What “hard” tasks mean
Hard tasks are not simple questions.
They need thinking, planning, testing, or debugging.
Examples of tasks that take a skilled person around 30 minutes:
- Fix a small bug in a small code project
- Write a simple script that reads a file and prints results
- Set up a basic web server with one or two routes
These tasks are clear and short for an expert.

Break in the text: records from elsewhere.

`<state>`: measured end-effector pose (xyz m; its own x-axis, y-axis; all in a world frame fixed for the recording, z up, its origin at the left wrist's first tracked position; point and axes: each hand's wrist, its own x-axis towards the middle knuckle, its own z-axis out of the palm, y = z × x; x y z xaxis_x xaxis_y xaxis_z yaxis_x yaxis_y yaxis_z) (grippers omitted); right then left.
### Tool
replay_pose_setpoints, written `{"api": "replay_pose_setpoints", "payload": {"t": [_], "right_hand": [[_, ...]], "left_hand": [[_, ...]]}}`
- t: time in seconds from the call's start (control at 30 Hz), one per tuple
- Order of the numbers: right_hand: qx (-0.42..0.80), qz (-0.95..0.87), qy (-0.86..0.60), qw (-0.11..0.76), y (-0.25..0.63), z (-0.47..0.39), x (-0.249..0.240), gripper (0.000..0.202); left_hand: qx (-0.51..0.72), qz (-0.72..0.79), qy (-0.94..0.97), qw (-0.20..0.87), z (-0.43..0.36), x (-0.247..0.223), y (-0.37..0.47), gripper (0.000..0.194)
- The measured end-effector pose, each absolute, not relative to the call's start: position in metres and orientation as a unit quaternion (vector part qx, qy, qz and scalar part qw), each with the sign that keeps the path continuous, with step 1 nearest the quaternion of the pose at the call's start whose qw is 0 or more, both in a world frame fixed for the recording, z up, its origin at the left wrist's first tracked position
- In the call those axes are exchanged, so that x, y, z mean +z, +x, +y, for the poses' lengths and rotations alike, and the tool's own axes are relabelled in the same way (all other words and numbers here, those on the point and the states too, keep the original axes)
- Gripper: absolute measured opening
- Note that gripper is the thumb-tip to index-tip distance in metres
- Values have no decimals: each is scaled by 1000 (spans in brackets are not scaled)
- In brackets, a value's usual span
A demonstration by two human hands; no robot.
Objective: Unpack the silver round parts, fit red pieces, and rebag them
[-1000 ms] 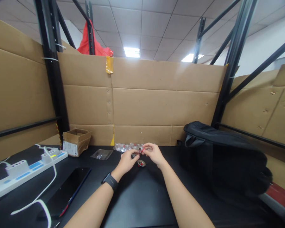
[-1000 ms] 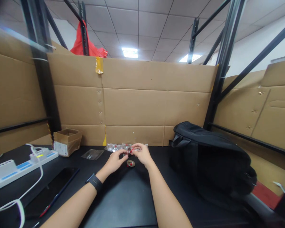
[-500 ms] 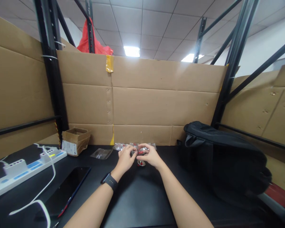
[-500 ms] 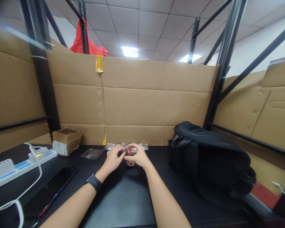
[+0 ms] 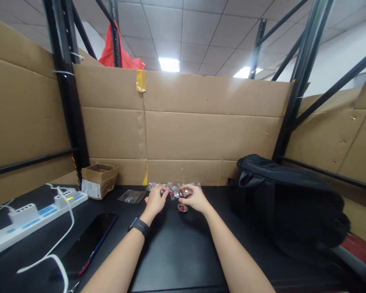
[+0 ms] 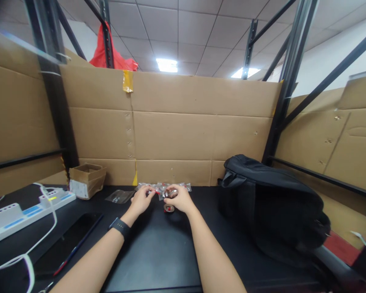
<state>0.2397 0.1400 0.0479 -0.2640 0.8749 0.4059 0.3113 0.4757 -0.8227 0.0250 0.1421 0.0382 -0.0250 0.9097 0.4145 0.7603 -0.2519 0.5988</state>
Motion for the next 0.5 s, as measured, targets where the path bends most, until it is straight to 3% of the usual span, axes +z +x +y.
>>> {"api": "replay_pose_setpoints", "payload": {"t": [0.17, 0.37, 0.5], "right_hand": [[135, -724, -580, 347, 287, 150, 45, 19], [57, -665, -696, 264, 311, 153, 37, 25], [59, -738, -620, 258, 292, 146, 46, 32]], "left_hand": [[225, 692, 684, 42, 146, 34, -9, 19], [180, 713, 677, 7, 140, 36, -14, 18], [234, 599, 765, 18, 132, 41, 5, 21]]}}
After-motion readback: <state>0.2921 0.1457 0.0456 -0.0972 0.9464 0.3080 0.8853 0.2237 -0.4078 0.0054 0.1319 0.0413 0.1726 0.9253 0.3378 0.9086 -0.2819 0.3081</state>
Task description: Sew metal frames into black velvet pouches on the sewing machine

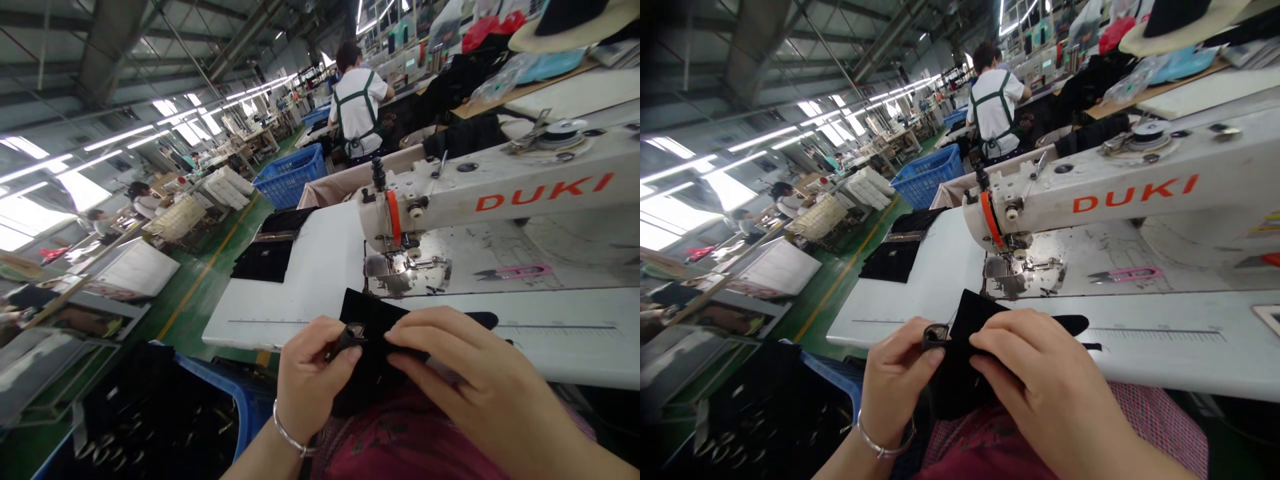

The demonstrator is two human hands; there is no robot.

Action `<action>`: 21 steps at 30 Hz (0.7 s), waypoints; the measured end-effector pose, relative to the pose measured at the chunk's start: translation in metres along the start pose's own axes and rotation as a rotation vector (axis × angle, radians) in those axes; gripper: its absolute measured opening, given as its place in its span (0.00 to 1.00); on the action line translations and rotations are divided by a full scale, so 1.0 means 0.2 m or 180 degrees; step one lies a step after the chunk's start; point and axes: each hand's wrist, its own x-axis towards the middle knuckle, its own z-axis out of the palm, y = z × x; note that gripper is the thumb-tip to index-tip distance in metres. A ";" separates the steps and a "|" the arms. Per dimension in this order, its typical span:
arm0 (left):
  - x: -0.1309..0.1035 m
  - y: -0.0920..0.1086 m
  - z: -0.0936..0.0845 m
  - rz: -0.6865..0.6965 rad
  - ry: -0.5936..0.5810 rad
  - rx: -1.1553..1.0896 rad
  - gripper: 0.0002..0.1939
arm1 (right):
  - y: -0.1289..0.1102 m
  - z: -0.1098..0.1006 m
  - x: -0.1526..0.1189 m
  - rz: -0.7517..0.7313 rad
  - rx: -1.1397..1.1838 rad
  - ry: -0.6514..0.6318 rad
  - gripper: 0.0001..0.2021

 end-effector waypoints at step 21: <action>-0.02 0.04 0.01 0.0308 0.0064 0.0392 0.05 | -0.01 -0.01 0.00 -0.0708 -0.0484 0.0320 0.05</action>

How we measure this metric
We give the same tasks to an AI model.
Then we measure how many tasks the model completes correctly.
Example:
- If the AI solves 80% of tasks that take 30 minutes for a human, we record that result.
Next, we test longer tasks.
We increase task length step by step and measure the success rate at each level.
What the metric tells us
We fix a success rate, such as:
- 50% success
- 80% success
Then we check the longest task duration where the AI still reaches that success level.
Example:
If the 80% time horizon is 1 hour, it means:
Tasks that take a human 1 hour can be solved by the AI with 80% success.
A higher time horizon means the model can handle longer and harder work.
Recent trend
Recent charts show a clear jump in capability.
Models like Claude Opus moved from around 15 minutes to about 1 hour in 2025.
That means the model became much better at solving longer tasks with high accuracy.